Il contesto lampedusano nel suo insieme, ha trasmesso in noi un profondo senso di bellezza ma anche d’umanità dolente, abbiamo visto dipanarsi dinanzi ai nostri occhi una situazione più contraddittoria e tragica di quanto avessimo immaginato. Per questo motivo non abbiamo voluto realizzare le opere visive che avevamo pensato d’installare in alcuni contesti e sul mare di Lampedusa. Abbiamo riposto il materiale artistico che avevamo portato, impegnandoci a portare un contributo politico delle Città Vicine al prossimo festival di luglio per creare ulteriori legami e senso di vicinanza con gli abitanti e le donne e gli uomini che abbiamo visto lavorare alacremente sull’isola, e invitandole/i a venire nelle nostre città per portare la loro testimonianza sul possibile snodo della questione tra abitanti e migranti a Lampedusa.

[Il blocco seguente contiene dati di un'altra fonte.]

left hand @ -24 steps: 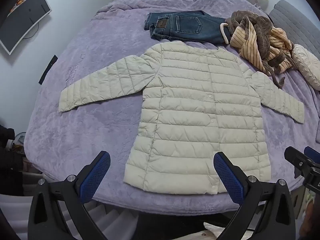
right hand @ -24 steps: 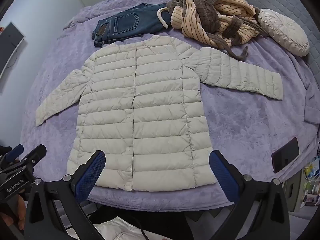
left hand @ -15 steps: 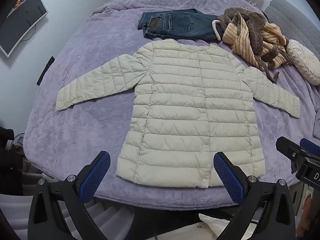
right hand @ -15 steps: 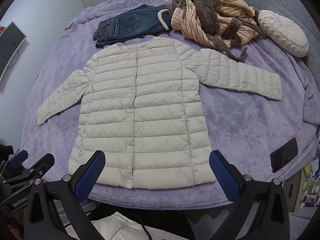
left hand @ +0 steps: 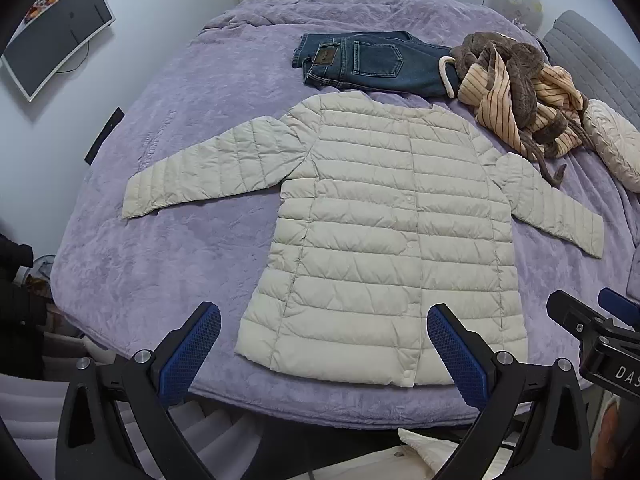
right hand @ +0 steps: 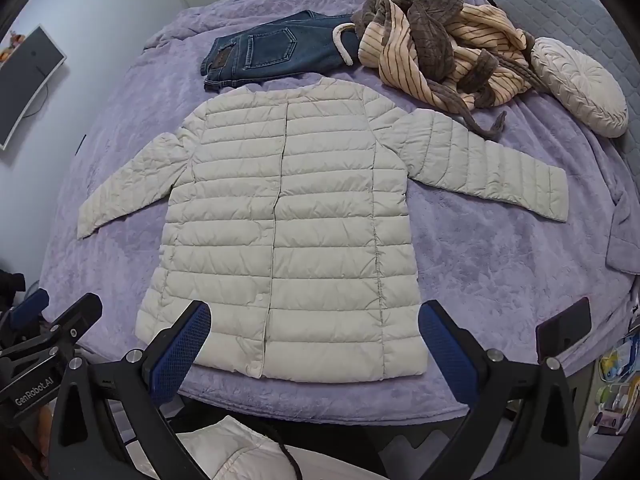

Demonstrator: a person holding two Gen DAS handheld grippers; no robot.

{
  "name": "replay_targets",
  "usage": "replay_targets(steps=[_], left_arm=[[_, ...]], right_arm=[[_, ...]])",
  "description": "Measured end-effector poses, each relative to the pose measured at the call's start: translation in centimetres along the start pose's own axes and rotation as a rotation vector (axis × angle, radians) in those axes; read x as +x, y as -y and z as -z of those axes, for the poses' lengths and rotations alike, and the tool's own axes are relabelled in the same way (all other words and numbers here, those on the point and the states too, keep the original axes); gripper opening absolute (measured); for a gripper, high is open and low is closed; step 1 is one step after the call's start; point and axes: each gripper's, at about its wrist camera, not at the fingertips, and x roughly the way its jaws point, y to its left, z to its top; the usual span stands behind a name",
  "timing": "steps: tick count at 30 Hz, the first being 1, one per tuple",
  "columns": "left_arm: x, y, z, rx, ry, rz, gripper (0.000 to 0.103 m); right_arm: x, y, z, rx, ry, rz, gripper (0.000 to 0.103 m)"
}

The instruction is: Fold large clothes

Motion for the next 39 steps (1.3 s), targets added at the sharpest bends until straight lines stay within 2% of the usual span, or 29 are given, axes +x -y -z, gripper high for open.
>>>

A Lampedusa le 8 donne delle Città Vicine abbiamo scritto pagine di un diario che vorremmo mantenere vivo con i nostri pensieri e le belle foto scattate in quei giorni, soprattutto dopo gli incresciosi fatti che si sono verificati in seguito alla rivolta dei migranti sull’isola in settembre. Disordini e violenze di cui Giusi Nicolini, addoloratissima, mi ha parlato per telefono, descrivendomi il senso di vuoto e di perdita provato, rientrato rientrato in parte dopo la ripresa fiduciosa del suo lavoro insieme a Paola La Rosa e la speranza di significare con l’aiuto di alcune donne migranti stabilitesi sull’isola scambi culturali e buone forme di convivenza.